Do takich wniosków doszli naukowcy z Yale School of Public Health. "Ich zdaniem, dodatkowe ofiary wiązały się m.in. z przesunięciem na walkę z ebolą środków potrzebnych do ratowania chorych na malarię, gruźlicę czy zarażonych wirusem HIV" – czytamy na rmf24.pl.

Według oficjalnych danych w wyniku epidemii Eboli zmarło 11 316 osób.
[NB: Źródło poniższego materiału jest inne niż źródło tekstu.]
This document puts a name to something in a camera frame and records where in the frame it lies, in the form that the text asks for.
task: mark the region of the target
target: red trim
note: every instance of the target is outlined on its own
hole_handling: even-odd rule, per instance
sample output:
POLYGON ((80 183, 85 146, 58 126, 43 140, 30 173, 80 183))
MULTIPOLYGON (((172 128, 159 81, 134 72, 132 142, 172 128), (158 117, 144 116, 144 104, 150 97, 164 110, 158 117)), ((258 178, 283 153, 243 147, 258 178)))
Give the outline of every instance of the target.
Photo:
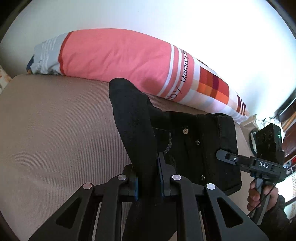
POLYGON ((63 43, 61 45, 61 50, 59 51, 59 57, 58 57, 59 70, 60 70, 60 72, 61 72, 62 75, 65 75, 64 68, 63 68, 62 53, 63 53, 64 47, 65 47, 66 42, 67 42, 68 38, 70 37, 71 33, 73 33, 73 32, 69 32, 68 33, 68 35, 66 36, 66 38, 64 39, 64 41, 63 41, 63 43))

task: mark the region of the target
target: white wall
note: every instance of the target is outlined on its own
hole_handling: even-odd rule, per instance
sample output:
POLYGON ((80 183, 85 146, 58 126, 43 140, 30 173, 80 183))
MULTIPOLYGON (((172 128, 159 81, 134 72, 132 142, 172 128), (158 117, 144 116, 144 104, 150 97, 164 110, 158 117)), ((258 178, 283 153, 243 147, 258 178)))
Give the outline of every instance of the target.
POLYGON ((25 73, 34 46, 64 32, 125 28, 170 42, 271 115, 296 87, 296 40, 265 0, 33 0, 0 44, 0 64, 25 73))

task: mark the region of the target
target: silver screw
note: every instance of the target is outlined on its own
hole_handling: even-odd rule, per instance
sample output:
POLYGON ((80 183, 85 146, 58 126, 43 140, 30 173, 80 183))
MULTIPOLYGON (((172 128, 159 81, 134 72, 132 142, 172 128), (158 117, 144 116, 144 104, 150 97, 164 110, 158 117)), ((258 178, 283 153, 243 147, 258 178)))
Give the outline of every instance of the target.
POLYGON ((120 174, 118 177, 117 177, 120 181, 124 181, 126 179, 126 175, 124 174, 120 174))
POLYGON ((91 187, 92 187, 92 184, 91 183, 84 183, 83 184, 83 188, 86 189, 86 190, 87 189, 91 189, 91 187))
POLYGON ((216 188, 216 186, 215 186, 215 184, 208 183, 207 188, 210 189, 210 190, 214 190, 216 188))
POLYGON ((176 180, 176 181, 179 181, 179 180, 181 179, 181 176, 178 175, 178 174, 175 174, 175 175, 172 176, 172 178, 173 178, 174 180, 176 180))

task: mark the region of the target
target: cable
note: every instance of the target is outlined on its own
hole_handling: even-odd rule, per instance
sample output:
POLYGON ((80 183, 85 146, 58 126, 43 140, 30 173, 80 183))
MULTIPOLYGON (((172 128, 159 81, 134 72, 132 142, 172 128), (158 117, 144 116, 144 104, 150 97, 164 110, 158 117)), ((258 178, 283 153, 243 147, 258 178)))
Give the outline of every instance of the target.
POLYGON ((272 187, 272 189, 270 189, 268 194, 260 201, 260 203, 256 207, 254 207, 254 209, 251 212, 249 212, 249 214, 247 214, 248 217, 252 214, 252 212, 254 212, 258 208, 258 206, 261 204, 261 202, 263 202, 266 199, 266 197, 273 191, 273 189, 276 187, 276 184, 277 183, 273 184, 273 187, 272 187))

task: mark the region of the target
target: hand
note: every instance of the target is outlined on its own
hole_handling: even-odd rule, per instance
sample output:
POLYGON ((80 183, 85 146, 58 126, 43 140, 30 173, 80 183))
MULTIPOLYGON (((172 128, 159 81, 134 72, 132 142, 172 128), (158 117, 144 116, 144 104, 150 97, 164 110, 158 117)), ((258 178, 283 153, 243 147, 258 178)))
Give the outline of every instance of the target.
MULTIPOLYGON (((267 195, 269 191, 272 189, 273 185, 268 185, 263 189, 263 193, 267 195)), ((269 203, 267 205, 266 211, 273 208, 277 202, 277 198, 279 196, 279 189, 274 188, 272 192, 270 193, 269 203)), ((260 199, 260 193, 255 189, 255 181, 252 181, 250 183, 250 189, 249 189, 249 196, 248 196, 248 210, 252 211, 259 203, 260 199)))

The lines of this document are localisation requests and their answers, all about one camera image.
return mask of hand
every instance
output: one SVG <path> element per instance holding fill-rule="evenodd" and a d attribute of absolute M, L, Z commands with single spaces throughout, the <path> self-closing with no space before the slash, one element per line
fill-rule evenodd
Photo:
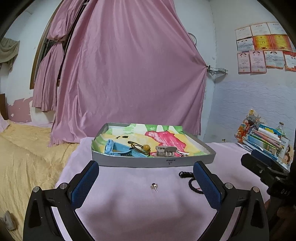
<path fill-rule="evenodd" d="M 265 209 L 267 209 L 270 205 L 270 199 L 264 205 Z M 275 225 L 277 228 L 270 232 L 270 240 L 288 241 L 290 239 L 287 240 L 287 238 L 285 238 L 287 235 L 296 239 L 296 209 L 291 206 L 280 207 L 277 211 L 277 216 L 280 218 L 280 226 Z"/>

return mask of pink wall paint
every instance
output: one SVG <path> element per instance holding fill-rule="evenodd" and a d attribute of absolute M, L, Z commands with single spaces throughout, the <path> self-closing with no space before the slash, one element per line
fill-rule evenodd
<path fill-rule="evenodd" d="M 8 105 L 8 118 L 15 122 L 31 122 L 30 115 L 30 101 L 33 97 L 28 99 L 19 99 L 13 102 L 13 105 Z"/>

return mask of yellow blanket
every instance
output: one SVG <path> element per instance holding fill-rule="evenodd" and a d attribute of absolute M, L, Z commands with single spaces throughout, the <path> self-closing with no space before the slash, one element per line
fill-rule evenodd
<path fill-rule="evenodd" d="M 50 128 L 19 125 L 0 133 L 0 216 L 8 210 L 17 223 L 11 232 L 22 240 L 23 225 L 32 189 L 54 188 L 61 171 L 78 144 L 47 147 Z"/>

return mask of pink certificate
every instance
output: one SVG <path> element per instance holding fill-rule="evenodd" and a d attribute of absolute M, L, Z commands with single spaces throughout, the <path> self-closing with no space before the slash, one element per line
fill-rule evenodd
<path fill-rule="evenodd" d="M 266 73 L 266 64 L 263 51 L 249 51 L 249 53 L 251 62 L 251 72 Z"/>
<path fill-rule="evenodd" d="M 251 73 L 251 63 L 249 52 L 243 52 L 237 54 L 237 63 L 239 73 Z"/>

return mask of white wall
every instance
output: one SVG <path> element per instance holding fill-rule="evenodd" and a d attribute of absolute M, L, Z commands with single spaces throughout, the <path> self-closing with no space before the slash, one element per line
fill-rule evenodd
<path fill-rule="evenodd" d="M 228 75 L 216 78 L 215 92 L 205 142 L 235 142 L 234 134 L 255 109 L 268 124 L 283 121 L 289 139 L 296 127 L 296 73 L 267 69 L 266 74 L 238 74 L 235 29 L 277 21 L 256 0 L 211 0 L 217 40 L 217 63 Z"/>
<path fill-rule="evenodd" d="M 0 93 L 5 93 L 7 104 L 15 100 L 33 96 L 30 90 L 30 79 L 36 50 L 43 31 L 61 0 L 35 0 L 11 25 L 5 34 L 6 38 L 20 40 L 19 54 L 13 70 L 8 73 L 3 65 L 0 71 Z M 40 123 L 53 120 L 54 113 L 42 113 L 31 108 L 31 119 Z"/>
<path fill-rule="evenodd" d="M 187 32 L 197 39 L 197 50 L 207 65 L 216 66 L 215 25 L 211 5 L 208 0 L 174 0 L 178 17 Z M 215 89 L 214 76 L 208 74 L 201 116 L 201 136 L 203 140 L 212 106 Z"/>

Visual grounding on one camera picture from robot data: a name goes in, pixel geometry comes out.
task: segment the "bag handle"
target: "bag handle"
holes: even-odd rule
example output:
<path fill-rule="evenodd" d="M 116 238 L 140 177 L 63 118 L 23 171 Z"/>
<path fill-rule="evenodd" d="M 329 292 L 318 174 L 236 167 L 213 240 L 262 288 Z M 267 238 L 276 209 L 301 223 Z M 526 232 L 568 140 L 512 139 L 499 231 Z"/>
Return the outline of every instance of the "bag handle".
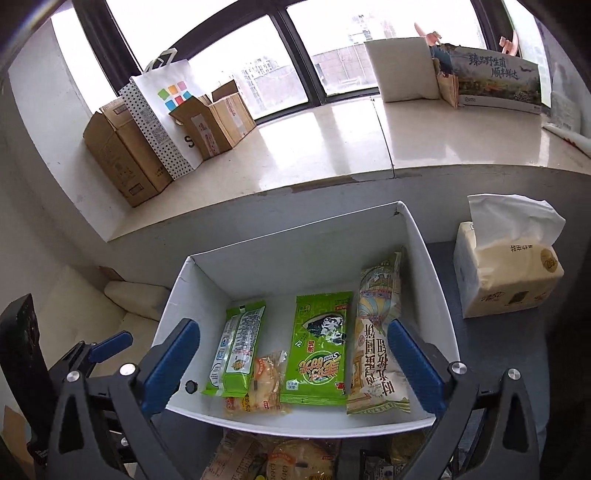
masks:
<path fill-rule="evenodd" d="M 174 56 L 177 54 L 177 49 L 176 48 L 169 48 L 168 50 L 164 50 L 157 59 L 152 60 L 150 63 L 148 63 L 148 66 L 144 69 L 144 71 L 142 73 L 148 73 L 151 72 L 152 70 L 154 70 L 155 68 L 158 69 L 160 67 L 166 67 L 168 65 L 171 64 L 171 62 L 173 61 Z M 162 57 L 165 57 L 166 55 L 168 55 L 168 60 L 166 60 L 166 62 L 164 62 L 164 60 L 162 59 Z"/>

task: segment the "metal screw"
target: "metal screw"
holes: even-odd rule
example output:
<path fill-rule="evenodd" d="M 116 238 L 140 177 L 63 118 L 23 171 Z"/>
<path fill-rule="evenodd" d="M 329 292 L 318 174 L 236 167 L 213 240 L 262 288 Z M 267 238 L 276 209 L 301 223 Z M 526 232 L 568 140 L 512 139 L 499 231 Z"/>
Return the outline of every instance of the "metal screw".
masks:
<path fill-rule="evenodd" d="M 73 372 L 70 372 L 66 375 L 66 380 L 68 380 L 68 382 L 75 382 L 79 378 L 80 372 L 78 370 L 74 370 Z"/>
<path fill-rule="evenodd" d="M 193 380 L 189 380 L 187 383 L 185 383 L 185 390 L 190 395 L 193 395 L 197 391 L 197 388 L 197 383 Z"/>
<path fill-rule="evenodd" d="M 121 368 L 119 369 L 119 373 L 121 375 L 131 375 L 133 372 L 135 372 L 135 365 L 134 364 L 125 364 L 123 366 L 121 366 Z"/>
<path fill-rule="evenodd" d="M 509 375 L 509 378 L 512 380 L 519 380 L 521 378 L 521 373 L 516 368 L 510 368 L 507 375 Z"/>
<path fill-rule="evenodd" d="M 453 362 L 452 371 L 458 375 L 463 375 L 468 371 L 468 367 L 462 362 Z"/>

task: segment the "sticker label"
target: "sticker label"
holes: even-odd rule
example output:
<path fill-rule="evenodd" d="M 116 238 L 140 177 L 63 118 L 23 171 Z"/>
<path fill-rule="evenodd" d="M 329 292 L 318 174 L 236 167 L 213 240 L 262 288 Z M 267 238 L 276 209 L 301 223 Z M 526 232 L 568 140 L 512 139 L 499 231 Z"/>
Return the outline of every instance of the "sticker label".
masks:
<path fill-rule="evenodd" d="M 246 127 L 244 126 L 244 123 L 242 123 L 242 118 L 240 118 L 240 115 L 238 115 L 238 112 L 236 111 L 234 100 L 231 98 L 226 98 L 225 102 L 226 106 L 228 107 L 228 111 L 232 115 L 232 120 L 234 120 L 234 125 L 236 125 L 236 128 L 240 132 L 240 135 L 244 137 L 247 133 Z"/>
<path fill-rule="evenodd" d="M 218 147 L 216 139 L 213 136 L 213 132 L 209 128 L 209 125 L 205 121 L 203 115 L 199 114 L 197 116 L 194 116 L 191 118 L 191 121 L 193 122 L 193 125 L 197 127 L 197 130 L 199 131 L 199 135 L 201 135 L 201 138 L 203 138 L 203 141 L 205 142 L 205 147 L 207 148 L 209 155 L 212 157 L 219 155 L 220 148 Z"/>

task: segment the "food package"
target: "food package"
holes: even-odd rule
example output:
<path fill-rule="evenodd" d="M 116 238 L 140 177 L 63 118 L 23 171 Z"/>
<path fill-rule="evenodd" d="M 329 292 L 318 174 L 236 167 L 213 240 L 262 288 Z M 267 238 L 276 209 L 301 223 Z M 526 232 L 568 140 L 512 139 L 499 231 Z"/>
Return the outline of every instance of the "food package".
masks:
<path fill-rule="evenodd" d="M 400 317 L 402 252 L 361 275 L 355 355 L 347 413 L 378 413 L 399 408 L 409 413 L 408 382 L 387 341 L 390 322 Z"/>
<path fill-rule="evenodd" d="M 293 439 L 275 447 L 267 480 L 332 480 L 335 456 L 314 440 Z"/>
<path fill-rule="evenodd" d="M 371 450 L 360 450 L 361 469 L 359 480 L 391 480 L 401 471 L 395 471 L 394 466 L 388 462 L 386 455 Z"/>
<path fill-rule="evenodd" d="M 391 480 L 398 476 L 420 450 L 427 438 L 427 433 L 428 429 L 392 435 L 388 441 L 388 455 L 382 452 L 361 450 L 359 480 Z M 450 478 L 450 470 L 446 468 L 440 480 Z"/>
<path fill-rule="evenodd" d="M 390 462 L 393 465 L 410 462 L 427 438 L 427 432 L 428 430 L 413 430 L 392 435 L 388 445 Z"/>
<path fill-rule="evenodd" d="M 247 394 L 264 311 L 265 302 L 258 301 L 226 312 L 226 324 L 203 393 L 239 398 Z"/>
<path fill-rule="evenodd" d="M 266 460 L 254 435 L 227 430 L 201 480 L 254 480 Z"/>
<path fill-rule="evenodd" d="M 248 393 L 243 398 L 227 397 L 227 411 L 232 414 L 285 412 L 285 406 L 281 405 L 279 395 L 286 360 L 287 353 L 284 351 L 256 358 Z"/>
<path fill-rule="evenodd" d="M 346 402 L 345 332 L 351 297 L 349 291 L 297 297 L 282 402 Z"/>

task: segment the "tissue box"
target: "tissue box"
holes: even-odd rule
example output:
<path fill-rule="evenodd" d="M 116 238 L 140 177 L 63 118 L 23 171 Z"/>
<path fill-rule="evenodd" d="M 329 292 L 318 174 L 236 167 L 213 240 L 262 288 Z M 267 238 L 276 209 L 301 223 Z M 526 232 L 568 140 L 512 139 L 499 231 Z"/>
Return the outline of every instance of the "tissue box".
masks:
<path fill-rule="evenodd" d="M 476 250 L 472 222 L 460 224 L 453 264 L 464 318 L 537 307 L 564 274 L 552 247 L 514 241 Z"/>

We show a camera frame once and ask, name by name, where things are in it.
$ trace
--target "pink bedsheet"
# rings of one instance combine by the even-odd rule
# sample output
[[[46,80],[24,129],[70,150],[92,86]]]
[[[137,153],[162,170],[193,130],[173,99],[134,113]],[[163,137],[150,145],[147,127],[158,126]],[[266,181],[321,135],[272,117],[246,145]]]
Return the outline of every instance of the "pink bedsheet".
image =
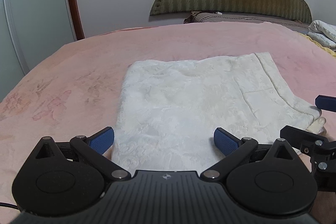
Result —
[[[270,52],[293,93],[311,104],[319,94],[336,96],[336,60],[298,33],[268,22],[128,30],[63,46],[26,75],[0,104],[0,202],[14,203],[12,181],[42,136],[68,141],[113,127],[123,77],[133,62],[201,60],[252,52]],[[328,137],[335,139],[336,114],[324,112],[323,116]],[[2,208],[0,214],[3,224],[16,212]],[[320,217],[323,223],[332,223],[333,216],[325,215]]]

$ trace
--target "metal screw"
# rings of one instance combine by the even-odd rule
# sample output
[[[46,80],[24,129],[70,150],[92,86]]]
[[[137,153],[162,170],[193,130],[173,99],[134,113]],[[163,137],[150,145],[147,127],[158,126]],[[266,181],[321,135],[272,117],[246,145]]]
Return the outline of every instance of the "metal screw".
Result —
[[[216,170],[206,170],[203,175],[208,179],[215,179],[219,177],[220,173]]]
[[[128,173],[125,170],[114,170],[111,175],[116,179],[123,179],[127,177]]]
[[[318,166],[321,170],[325,170],[328,167],[328,165],[325,162],[320,162]]]
[[[321,141],[321,140],[317,140],[317,141],[315,142],[315,144],[318,145],[318,146],[320,146],[320,145],[323,144],[323,141]]]

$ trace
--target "white logo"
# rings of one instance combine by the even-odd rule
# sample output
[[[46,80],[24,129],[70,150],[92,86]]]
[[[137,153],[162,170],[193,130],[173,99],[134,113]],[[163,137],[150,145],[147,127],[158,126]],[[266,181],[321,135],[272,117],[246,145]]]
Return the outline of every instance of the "white logo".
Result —
[[[168,180],[168,179],[171,178],[171,175],[169,175],[169,174],[165,174],[165,175],[163,175],[162,177],[163,177],[165,180]]]

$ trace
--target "black circular housing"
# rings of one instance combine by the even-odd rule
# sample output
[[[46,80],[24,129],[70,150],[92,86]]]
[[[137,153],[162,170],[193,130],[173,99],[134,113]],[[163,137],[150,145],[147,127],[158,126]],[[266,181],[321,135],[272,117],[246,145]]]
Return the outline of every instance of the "black circular housing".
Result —
[[[285,217],[305,212],[315,200],[317,185],[307,169],[295,168],[288,161],[242,165],[227,177],[227,189],[241,206],[261,215]]]
[[[103,189],[104,179],[95,168],[51,157],[24,165],[13,182],[12,194],[27,212],[64,216],[91,206]]]

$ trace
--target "yellow ruffled trim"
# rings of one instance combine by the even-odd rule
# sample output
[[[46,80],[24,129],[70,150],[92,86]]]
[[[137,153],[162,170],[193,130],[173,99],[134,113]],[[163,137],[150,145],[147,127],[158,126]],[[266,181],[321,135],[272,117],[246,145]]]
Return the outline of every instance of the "yellow ruffled trim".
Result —
[[[307,38],[308,40],[310,40],[311,42],[313,42],[316,46],[320,47],[321,49],[323,49],[324,51],[328,52],[329,54],[331,54],[333,57],[336,57],[336,52],[332,51],[331,49],[327,48],[327,47],[323,47],[320,43],[316,42],[315,40],[312,40],[309,36],[304,35],[302,33],[299,33],[300,35],[302,35],[303,37]]]

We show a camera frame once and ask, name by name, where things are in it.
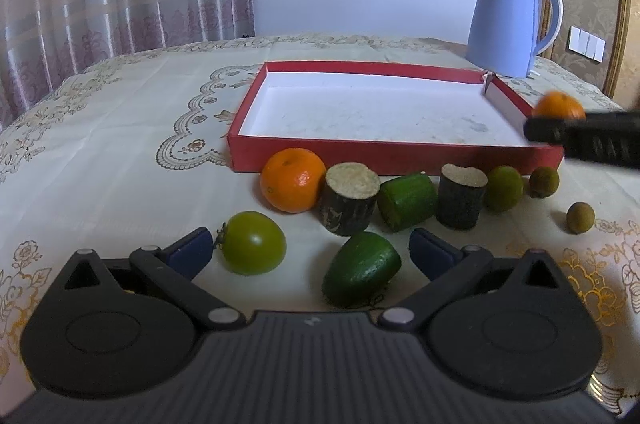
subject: cucumber piece
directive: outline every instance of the cucumber piece
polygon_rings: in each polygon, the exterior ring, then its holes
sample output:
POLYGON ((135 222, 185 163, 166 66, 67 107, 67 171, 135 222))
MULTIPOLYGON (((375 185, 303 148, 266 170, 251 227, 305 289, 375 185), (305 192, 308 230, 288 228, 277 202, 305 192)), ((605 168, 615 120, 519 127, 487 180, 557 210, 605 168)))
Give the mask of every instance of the cucumber piece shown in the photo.
POLYGON ((322 293, 339 308, 366 301, 400 270, 393 245, 375 233, 353 235, 334 256, 322 280, 322 293))
POLYGON ((380 186, 378 209, 393 233, 420 224, 436 211, 438 194, 426 173, 388 180, 380 186))

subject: orange
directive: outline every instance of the orange
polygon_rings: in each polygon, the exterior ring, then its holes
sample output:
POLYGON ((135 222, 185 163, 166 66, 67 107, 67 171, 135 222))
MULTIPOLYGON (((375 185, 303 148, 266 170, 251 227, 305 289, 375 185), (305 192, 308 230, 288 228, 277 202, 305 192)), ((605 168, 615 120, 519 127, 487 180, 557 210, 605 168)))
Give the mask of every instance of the orange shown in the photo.
POLYGON ((302 213, 316 205, 326 167, 312 151, 287 148, 271 156, 260 173, 260 190, 276 209, 302 213))
POLYGON ((540 98, 532 115, 534 117, 554 117, 556 119, 584 119, 582 105, 559 90, 553 90, 540 98))

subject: wall switch panel
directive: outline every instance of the wall switch panel
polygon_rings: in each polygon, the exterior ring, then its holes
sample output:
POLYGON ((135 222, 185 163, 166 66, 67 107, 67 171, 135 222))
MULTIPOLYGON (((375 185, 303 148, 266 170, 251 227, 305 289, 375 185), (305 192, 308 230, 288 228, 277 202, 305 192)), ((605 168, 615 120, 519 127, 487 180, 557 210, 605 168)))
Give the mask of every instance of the wall switch panel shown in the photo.
POLYGON ((602 63, 602 60, 604 60, 604 40, 597 36, 593 37, 596 39, 596 54, 593 59, 598 63, 602 63))
POLYGON ((598 38, 593 34, 589 34, 585 30, 578 29, 572 26, 569 30, 569 44, 568 49, 587 58, 593 59, 598 63, 601 63, 604 59, 604 45, 603 39, 598 38))
POLYGON ((584 56, 587 55, 587 44, 589 43, 589 33, 585 30, 580 31, 580 38, 578 38, 578 52, 584 56))
POLYGON ((569 30, 569 50, 578 52, 578 39, 580 38, 580 29, 572 26, 569 30))
POLYGON ((596 59, 596 40, 596 36, 593 34, 589 35, 587 39, 587 50, 584 53, 587 58, 596 59))

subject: embroidered tablecloth
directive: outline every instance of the embroidered tablecloth
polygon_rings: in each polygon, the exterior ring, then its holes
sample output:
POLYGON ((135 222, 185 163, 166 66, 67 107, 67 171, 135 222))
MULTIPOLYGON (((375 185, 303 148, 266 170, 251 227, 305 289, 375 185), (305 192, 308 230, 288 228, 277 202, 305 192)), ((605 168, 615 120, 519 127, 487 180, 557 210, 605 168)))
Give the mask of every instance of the embroidered tablecloth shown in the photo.
MULTIPOLYGON (((312 213, 272 211, 257 194, 257 176, 226 166, 225 134, 264 61, 294 59, 394 61, 474 68, 464 47, 431 39, 285 36, 205 42, 119 56, 66 80, 0 134, 0 413, 31 386, 18 354, 24 325, 70 254, 91 247, 126 257, 145 244, 167 245, 195 227, 211 231, 232 214, 268 214, 287 236, 274 271, 243 277, 218 253, 195 282, 247 314, 254 309, 323 310, 320 284, 345 241, 312 213)), ((545 59, 526 79, 508 80, 534 103, 560 89, 587 109, 616 109, 597 88, 545 59)), ((499 256, 543 247, 558 261, 597 321, 604 355, 590 390, 621 413, 640 393, 640 175, 564 162, 557 194, 526 197, 502 215, 483 212, 472 231, 435 219, 424 226, 453 245, 480 244, 499 256), (566 209, 590 203, 595 227, 563 229, 566 209)), ((427 281, 408 258, 410 229, 387 235, 402 269, 376 313, 427 281)))

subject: cut wood cylinder
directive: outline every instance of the cut wood cylinder
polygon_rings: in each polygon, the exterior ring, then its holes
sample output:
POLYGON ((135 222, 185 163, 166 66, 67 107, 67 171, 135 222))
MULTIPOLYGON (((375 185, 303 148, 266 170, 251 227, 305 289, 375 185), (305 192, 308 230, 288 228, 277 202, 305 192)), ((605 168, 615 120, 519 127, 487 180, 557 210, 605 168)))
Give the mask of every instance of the cut wood cylinder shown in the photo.
POLYGON ((436 218, 452 229, 471 229, 478 223, 487 177, 476 168, 445 164, 440 172, 436 218))
POLYGON ((324 177, 320 220, 332 233, 350 237, 369 226, 380 177, 359 162, 331 166, 324 177))
Analitycy z Yale dodają do tego 10 623 przypadki śmierci związanych z zaniedbaniem profilaktyki i leczenia innych chorób, głównie malarii.

W styczniu Światowa Organizacja Zdrowia ogłosiła, że ostatni z trzech dotkniętych epidemią krajów - Liberia - jest już wolny od wirusa Ebola.


CZYTAJ RÓWNIEŻ:

Stuprocentowo skuteczna szczepionka na ebolę. Przełom?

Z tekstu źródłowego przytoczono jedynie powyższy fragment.